Selon une étude Ifop* pour Jalma, cabinet de conseils spécialisé en santé, publiée dans Les Echos le 18 novembre, 64 % des Français renonceraient à consulter un spécialiste du fait du délai d’attente. C’est la première cause de renoncement aux soins, devant le coût des consultations ou l’éloignement géographique. Une situation qui se dégrade d’année en année, l’enquête ayant comparé les temps d’attente entre 2011, 2012 et 2014. Toutes les spécialités sont touchées : 57 jours de délai pour un rendez-vous chez un gynécologue en 2014 (contre 51 en 2011), 42 jours chez un cardiologue (29 en 2011) et 36 jours chez un ORL (29 en 2011). Les patients se tournent alors vers les praticiens hospitaliers, dont les agendas sont aussi surchargés, comme les cardiologues, qui affichent par exemple un délai d’attente comparable aux cabinets de ville : 42 jours. Pour une consultation en gynécologie, il faut patienter 46 jours, et en oto-rhino-laryngologie, 37 jours.

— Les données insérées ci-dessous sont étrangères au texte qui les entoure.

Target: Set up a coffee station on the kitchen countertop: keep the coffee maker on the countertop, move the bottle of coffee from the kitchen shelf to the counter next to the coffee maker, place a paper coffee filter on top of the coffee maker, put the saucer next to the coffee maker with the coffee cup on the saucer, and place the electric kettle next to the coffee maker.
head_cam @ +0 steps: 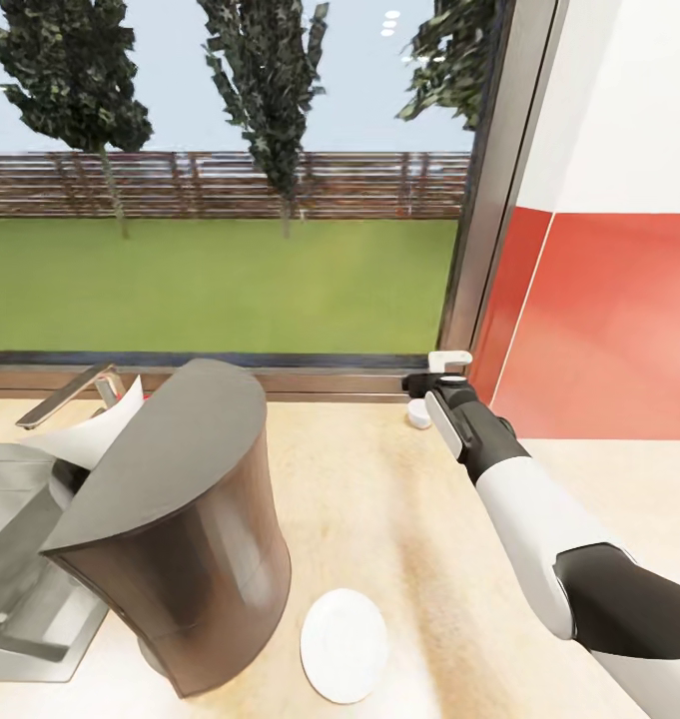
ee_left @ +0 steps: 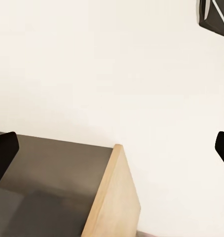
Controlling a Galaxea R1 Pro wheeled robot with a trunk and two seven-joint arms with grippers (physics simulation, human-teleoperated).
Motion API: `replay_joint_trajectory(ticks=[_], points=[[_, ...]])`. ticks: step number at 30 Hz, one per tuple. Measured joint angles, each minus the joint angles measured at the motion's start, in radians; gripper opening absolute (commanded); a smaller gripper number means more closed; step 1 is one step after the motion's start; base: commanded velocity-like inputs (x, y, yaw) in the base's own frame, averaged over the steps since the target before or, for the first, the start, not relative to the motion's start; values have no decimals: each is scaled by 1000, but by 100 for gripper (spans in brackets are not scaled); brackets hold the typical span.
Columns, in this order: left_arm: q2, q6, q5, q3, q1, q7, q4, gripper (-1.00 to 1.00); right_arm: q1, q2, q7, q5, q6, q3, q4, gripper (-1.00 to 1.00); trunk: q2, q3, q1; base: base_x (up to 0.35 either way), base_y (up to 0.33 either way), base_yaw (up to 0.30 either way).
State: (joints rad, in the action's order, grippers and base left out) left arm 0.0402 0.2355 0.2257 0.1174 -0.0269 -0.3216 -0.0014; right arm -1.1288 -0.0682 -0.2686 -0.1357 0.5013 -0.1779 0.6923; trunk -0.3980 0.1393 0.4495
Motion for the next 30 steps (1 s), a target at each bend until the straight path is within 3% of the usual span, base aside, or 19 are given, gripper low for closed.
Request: replay_joint_trajectory(ticks=[30], points=[[1,0,0,1,0,0,-2,100,0,2,-1,-1,0,2,0,100,0,1,0,52,0,1]])
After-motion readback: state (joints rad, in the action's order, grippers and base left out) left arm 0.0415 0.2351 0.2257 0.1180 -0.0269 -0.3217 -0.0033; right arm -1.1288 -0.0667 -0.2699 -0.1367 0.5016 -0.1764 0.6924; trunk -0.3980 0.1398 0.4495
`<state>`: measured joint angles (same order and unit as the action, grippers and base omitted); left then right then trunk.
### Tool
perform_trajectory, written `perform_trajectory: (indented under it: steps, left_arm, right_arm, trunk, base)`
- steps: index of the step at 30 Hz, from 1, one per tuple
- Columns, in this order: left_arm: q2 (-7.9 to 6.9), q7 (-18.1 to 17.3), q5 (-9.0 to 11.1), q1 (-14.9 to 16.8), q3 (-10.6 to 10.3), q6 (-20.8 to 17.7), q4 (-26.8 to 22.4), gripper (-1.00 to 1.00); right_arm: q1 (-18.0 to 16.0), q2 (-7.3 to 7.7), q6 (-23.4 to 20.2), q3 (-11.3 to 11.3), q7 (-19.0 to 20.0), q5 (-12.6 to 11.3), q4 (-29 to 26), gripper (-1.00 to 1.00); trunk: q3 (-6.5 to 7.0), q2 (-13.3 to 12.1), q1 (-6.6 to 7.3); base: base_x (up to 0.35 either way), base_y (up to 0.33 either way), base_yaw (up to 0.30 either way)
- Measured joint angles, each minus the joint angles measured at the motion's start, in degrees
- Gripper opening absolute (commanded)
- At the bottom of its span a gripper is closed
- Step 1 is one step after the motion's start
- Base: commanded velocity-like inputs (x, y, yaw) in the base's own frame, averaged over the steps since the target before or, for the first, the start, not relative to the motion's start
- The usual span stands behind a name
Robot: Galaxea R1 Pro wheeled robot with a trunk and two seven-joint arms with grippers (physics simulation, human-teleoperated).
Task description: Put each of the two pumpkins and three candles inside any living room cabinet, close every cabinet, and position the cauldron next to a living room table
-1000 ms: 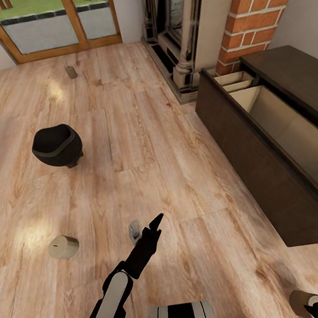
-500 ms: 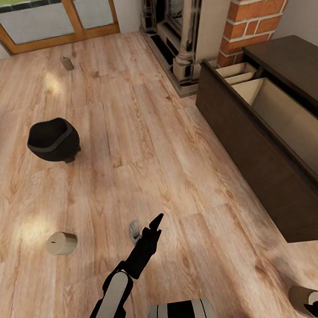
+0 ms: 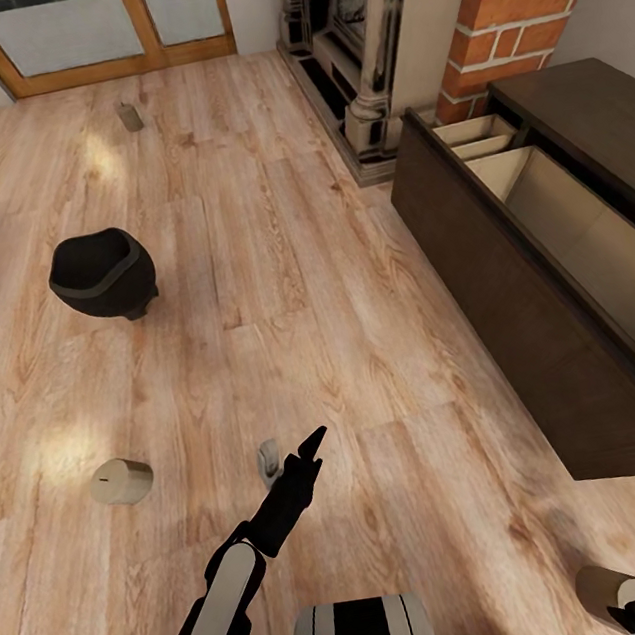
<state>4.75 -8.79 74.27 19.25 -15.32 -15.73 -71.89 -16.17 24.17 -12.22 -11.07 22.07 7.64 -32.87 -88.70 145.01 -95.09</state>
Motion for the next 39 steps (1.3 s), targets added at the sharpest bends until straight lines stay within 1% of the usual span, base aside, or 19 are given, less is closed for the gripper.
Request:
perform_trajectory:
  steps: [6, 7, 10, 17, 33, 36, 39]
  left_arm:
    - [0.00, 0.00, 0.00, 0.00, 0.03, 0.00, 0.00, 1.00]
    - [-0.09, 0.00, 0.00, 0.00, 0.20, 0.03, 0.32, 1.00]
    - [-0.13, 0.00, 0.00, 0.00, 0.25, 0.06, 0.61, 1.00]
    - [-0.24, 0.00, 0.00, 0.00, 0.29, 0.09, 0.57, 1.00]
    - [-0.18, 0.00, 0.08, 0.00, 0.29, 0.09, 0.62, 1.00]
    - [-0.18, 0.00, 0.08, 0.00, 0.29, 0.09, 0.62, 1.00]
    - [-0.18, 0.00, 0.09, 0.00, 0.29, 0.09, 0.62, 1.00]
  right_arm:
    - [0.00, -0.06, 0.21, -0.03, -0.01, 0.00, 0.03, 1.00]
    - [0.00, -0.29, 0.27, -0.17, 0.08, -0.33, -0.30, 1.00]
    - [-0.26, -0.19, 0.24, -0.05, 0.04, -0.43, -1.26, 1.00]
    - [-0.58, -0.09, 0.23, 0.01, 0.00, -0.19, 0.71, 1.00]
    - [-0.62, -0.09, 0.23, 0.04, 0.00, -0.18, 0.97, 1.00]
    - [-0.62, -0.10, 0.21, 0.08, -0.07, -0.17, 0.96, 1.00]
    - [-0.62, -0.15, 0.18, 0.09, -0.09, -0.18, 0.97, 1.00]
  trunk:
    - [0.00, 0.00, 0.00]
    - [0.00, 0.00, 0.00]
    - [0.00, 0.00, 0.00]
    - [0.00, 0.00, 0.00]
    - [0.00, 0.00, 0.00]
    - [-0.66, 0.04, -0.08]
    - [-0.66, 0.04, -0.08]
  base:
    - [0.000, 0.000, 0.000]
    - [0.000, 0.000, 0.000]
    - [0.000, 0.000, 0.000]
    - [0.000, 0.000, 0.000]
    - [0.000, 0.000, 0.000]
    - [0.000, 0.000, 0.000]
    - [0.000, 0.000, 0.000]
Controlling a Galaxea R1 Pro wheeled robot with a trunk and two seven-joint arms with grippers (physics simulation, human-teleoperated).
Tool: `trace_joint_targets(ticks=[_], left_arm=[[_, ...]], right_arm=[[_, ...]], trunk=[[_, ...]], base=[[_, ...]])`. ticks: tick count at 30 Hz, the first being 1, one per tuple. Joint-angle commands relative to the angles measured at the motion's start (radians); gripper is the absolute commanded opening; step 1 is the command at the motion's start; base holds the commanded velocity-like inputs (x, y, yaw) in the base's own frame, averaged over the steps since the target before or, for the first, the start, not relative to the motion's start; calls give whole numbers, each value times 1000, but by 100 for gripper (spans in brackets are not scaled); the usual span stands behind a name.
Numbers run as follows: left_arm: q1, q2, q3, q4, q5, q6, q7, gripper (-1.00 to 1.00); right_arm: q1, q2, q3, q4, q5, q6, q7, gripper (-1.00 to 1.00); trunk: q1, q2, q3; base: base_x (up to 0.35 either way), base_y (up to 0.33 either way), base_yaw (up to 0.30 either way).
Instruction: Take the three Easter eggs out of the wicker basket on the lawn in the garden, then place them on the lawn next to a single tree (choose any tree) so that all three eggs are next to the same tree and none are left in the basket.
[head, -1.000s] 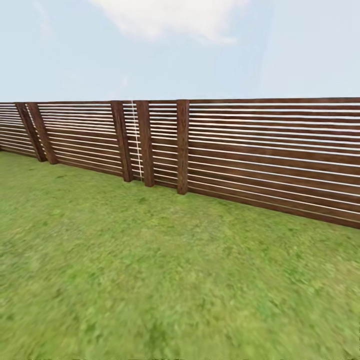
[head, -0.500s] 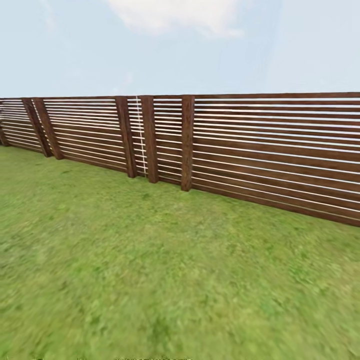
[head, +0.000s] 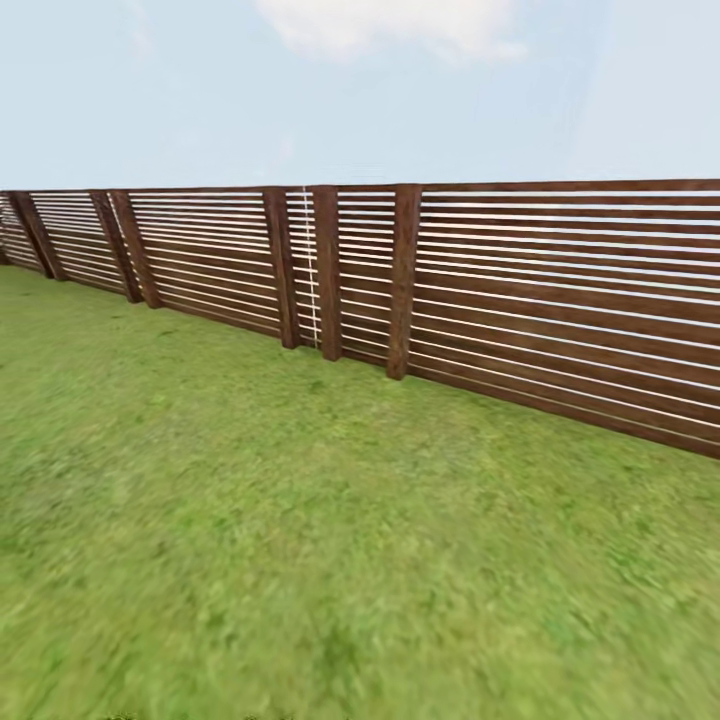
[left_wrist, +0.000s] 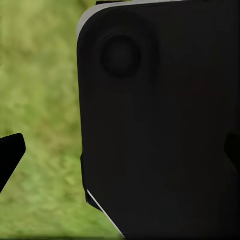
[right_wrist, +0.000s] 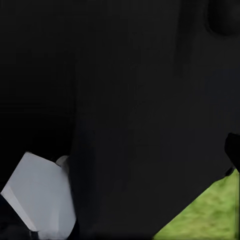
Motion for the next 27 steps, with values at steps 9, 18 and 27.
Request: trace_joint_targets(ticks=[9, 18, 27], left_arm=[[-1, 0, 0, 1, 0, -25, -1, 100], [-1, 0, 0, 1, 0, -26, -1, 100], [0, 0, 0, 1, 0, -26, -1, 100]], right_arm=[[0, -2, -3, 0, 0, 0, 0, 100], [0, 0, -8, -1, -8, -1, -2, 100], [0, 16, -7, -2, -9, 0, -3, 100]], trunk=[[-35, 63, 22], [-69, 126, 50], [-73, 133, 54]], base=[[0, 0, 44], [0, 0, 50], [0, 0, 257]])
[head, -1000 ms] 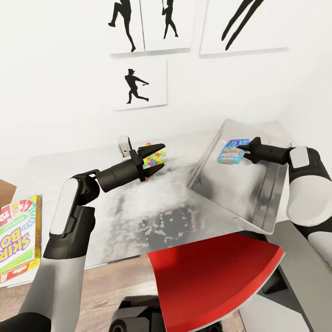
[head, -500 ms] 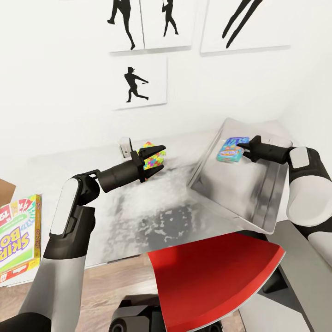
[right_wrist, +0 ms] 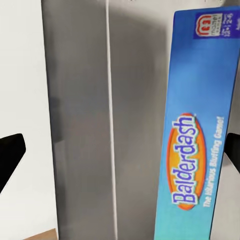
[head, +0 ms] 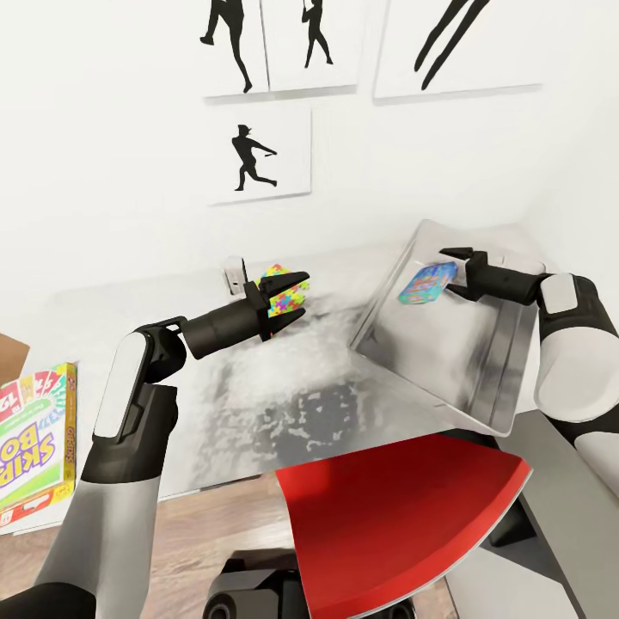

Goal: Put all the toys in the child's room - the three board games (two on the bed and one on the table), the two jigsaw puzzles on the table, and the tennis ball on the table - inside the toy box on the table in the child's room.

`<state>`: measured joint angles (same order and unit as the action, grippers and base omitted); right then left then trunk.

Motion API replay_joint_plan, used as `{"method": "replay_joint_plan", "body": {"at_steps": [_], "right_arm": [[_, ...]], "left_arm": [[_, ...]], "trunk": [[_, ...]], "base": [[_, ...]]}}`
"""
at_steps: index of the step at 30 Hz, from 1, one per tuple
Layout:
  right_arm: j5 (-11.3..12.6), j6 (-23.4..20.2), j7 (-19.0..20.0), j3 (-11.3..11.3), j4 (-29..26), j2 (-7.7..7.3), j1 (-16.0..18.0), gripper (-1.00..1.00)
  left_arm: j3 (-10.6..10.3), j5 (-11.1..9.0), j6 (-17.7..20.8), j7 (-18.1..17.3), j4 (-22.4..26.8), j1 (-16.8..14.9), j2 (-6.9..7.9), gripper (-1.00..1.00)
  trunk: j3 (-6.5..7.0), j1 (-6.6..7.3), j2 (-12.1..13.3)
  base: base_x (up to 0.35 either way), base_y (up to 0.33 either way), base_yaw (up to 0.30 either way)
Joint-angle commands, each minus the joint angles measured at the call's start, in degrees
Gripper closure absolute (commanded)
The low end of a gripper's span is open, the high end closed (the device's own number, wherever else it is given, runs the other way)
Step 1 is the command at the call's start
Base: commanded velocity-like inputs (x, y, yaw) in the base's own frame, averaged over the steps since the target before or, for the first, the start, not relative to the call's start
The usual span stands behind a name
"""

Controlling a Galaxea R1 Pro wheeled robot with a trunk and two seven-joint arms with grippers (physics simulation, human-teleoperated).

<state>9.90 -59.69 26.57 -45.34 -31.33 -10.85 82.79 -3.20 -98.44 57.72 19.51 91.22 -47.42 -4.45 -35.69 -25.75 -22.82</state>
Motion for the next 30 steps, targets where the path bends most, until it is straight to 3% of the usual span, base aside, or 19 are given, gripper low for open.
{"method": "replay_joint_plan", "body": {"at_steps": [1, 15, 30], "right_arm": [[-0.1, -0.3, 0.1, -0.3, 0.0, 0.00, 0.1, -1.00], [-0.1, -0.3, 0.1, -0.3, -0.4, -0.04, 0.1, -1.00], [-0.2, -0.3, 0.0, -0.2, -6.0, -0.04, -0.6, -1.00]], "left_arm": [[0.0, -0.6, 0.1, 0.6, 0.0, 0.0, -0.03, -1.00], [0.0, -0.6, 0.1, 0.6, 0.1, 0.0, -0.03, -1.00], [0.0, -0.6, 0.1, 0.6, 0.1, 0.0, -0.03, -1.00]], "trunk": [[-0.08, -0.03, -0.1], [-0.08, -0.03, -0.1], [-0.08, -0.03, -0.1]], "base": [[0.000, 0.000, 0.000], [0.000, 0.000, 0.000], [0.000, 0.000, 0.000]]}}
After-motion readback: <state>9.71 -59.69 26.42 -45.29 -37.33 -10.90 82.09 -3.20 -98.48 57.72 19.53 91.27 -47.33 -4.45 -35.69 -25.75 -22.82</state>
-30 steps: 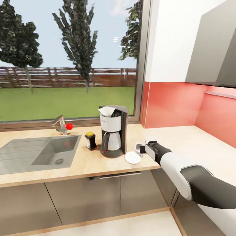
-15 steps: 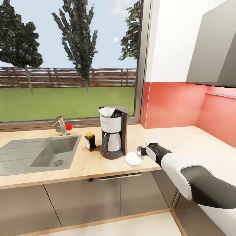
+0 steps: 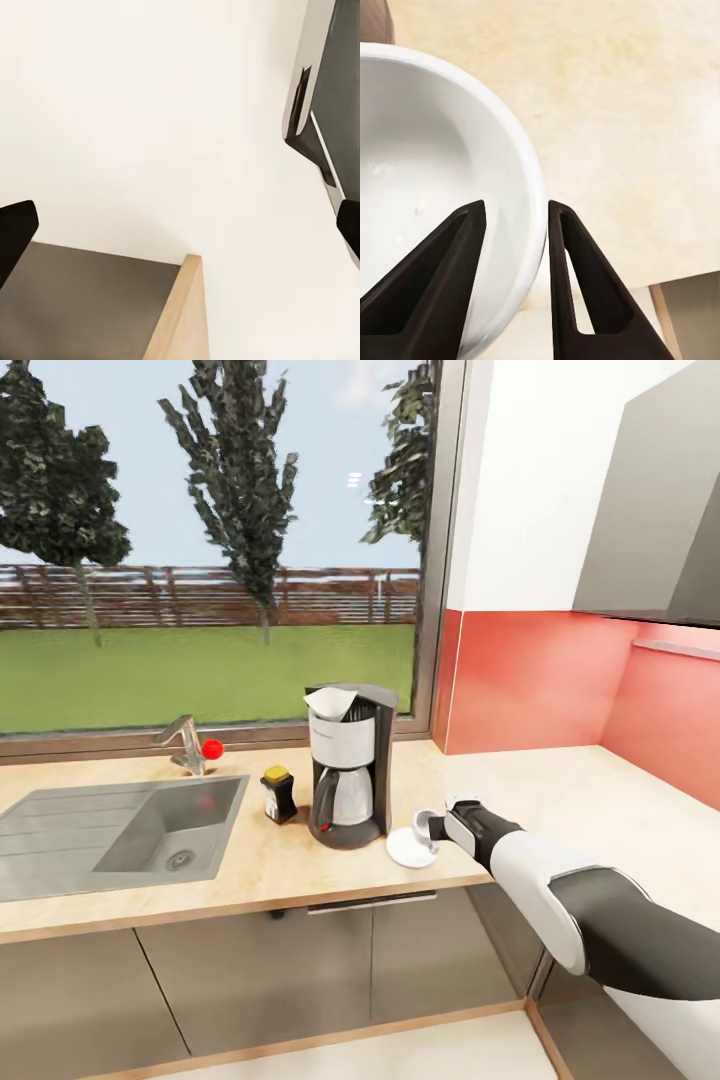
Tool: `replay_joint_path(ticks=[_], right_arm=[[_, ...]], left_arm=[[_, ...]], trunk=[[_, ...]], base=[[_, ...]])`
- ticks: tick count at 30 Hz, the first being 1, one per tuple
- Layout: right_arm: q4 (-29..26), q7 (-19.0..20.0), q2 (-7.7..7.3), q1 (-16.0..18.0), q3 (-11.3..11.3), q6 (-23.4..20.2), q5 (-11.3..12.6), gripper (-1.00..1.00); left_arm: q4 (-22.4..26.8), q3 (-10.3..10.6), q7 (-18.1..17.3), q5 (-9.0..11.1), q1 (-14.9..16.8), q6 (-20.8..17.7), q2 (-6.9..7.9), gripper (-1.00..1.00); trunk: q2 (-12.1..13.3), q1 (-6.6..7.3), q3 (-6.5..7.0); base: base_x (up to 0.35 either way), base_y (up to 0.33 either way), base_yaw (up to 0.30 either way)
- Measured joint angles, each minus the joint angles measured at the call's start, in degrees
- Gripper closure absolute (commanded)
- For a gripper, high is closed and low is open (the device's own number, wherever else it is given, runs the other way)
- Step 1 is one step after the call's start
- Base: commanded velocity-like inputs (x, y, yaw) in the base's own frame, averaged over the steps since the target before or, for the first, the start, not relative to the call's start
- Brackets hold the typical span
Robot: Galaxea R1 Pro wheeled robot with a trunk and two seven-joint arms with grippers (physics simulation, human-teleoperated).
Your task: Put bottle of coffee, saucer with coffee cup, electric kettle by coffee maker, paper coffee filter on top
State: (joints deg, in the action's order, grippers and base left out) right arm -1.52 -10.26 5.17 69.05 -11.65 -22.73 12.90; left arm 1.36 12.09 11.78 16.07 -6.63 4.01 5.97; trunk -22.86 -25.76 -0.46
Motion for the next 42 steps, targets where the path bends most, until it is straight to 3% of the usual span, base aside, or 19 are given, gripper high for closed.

Vieillissement des médecins comme des patients
Le spécialiste le moins accessible reste l’ophtalmologiste : 111 jours d’attente en libéral (contre 103 en 2011) et 81 jours pour une consultation en secteur hospitalier. « Il y a 5 800 ophtalmologistes en France, c’est insuffisant, car les besoins explosent, souligne Thierry Bour, président du Syndicat national des ophtalmologistes de France (Snof). Nous sommes passés de 12 millions d’actes en 1980 à 37 millions l’année dernière. » La spécialité est pourtant prisée par les étudiants en médecine, mais elle a souffert trop longtemps d’un numerus clausus trop bas. « Résultat : un ophtalmologiste sur deux qui part à la retraite n’est pas remplacé. » Le vieillissement des médecins est général, selon le cabinet Jalma, qui relève un âge moyen de 58 ans. Les patients vieillissent tout autant. « Cela a une incidence sur l’augmentation du nombre de cataractes, de glaucomes et de DMLA (dégénérescence maculaire liée à l’âge, NDLR), poursuit Thierry Bour. Et il y a un autre facteur : l’évolution de la médecine et des techniques. Par exemple, il y a dix ans, 95 % des personnes n’étaient pas soignées pour une DMLA. Aujourd’hui, nous savons très bien la traiter, mais cela demande un suivi régulier avec huit à dix injections par an, sans compter les consultations en amont et celles de suivi. »
La féminisation et l’évolution de la profession entrent également en compte. « Les femmes travaillent moins le mercredi et l’ensemble des médecins consultent moins le samedi, pour avoir plus de temps libre eux aussi », constate le cabinet Jalma.